**REQUIREMENT:** Go through the entries below and count the lines where the word "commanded" appears; give only the count.

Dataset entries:
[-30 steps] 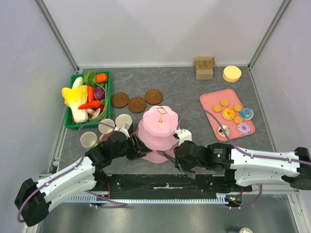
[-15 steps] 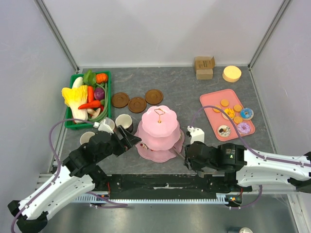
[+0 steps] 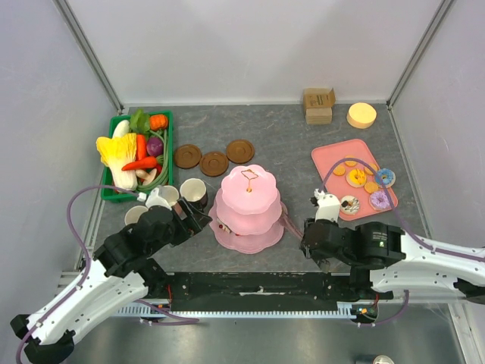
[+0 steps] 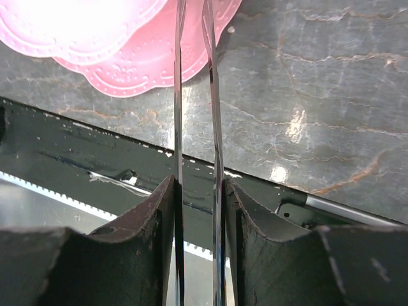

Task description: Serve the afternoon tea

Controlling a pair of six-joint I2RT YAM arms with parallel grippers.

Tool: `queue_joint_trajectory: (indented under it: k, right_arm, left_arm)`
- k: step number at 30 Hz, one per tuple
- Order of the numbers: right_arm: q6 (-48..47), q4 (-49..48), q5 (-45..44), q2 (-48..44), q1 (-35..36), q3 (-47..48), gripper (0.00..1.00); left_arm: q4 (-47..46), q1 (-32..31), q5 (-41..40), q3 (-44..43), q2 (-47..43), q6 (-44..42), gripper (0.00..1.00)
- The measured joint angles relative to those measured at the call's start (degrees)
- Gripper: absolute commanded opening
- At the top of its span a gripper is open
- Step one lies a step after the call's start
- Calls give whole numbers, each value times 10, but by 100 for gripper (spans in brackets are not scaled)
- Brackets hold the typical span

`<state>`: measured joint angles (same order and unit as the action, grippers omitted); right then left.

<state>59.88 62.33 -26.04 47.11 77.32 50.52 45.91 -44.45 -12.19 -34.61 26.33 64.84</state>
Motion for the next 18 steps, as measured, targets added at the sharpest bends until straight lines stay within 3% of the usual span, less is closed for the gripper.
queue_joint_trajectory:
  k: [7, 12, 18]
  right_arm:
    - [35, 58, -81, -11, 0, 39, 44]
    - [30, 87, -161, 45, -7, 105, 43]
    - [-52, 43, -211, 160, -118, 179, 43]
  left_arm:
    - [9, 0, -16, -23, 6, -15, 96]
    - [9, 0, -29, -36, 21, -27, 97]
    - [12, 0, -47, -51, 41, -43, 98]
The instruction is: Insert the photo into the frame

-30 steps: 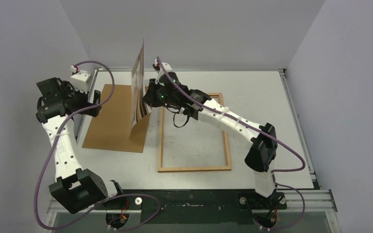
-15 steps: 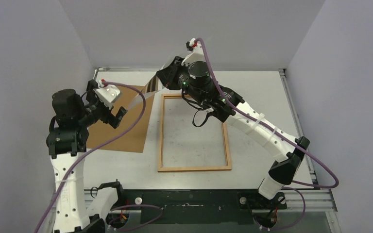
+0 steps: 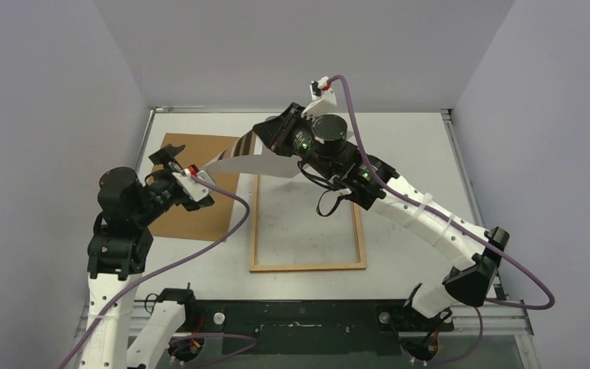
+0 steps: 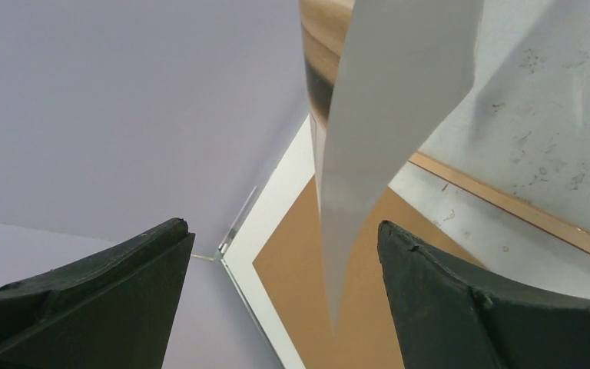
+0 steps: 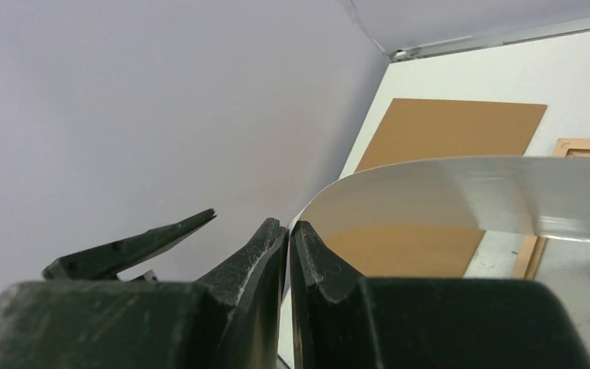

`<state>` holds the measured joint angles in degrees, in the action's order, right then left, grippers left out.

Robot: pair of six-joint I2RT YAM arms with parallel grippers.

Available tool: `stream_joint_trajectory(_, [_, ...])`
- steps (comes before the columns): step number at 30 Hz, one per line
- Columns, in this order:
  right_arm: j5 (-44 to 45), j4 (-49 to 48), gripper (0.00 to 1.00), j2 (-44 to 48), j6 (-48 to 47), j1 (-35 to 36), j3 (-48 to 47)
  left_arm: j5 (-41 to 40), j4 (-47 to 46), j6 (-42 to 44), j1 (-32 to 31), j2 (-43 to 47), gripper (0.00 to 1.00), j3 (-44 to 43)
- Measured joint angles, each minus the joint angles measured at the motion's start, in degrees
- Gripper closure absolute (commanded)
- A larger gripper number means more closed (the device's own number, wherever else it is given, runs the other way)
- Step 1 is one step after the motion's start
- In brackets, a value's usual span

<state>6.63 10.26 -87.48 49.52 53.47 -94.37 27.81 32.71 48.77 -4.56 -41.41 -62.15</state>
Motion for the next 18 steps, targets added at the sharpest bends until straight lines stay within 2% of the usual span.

**THE COMPLETED TASK:** 2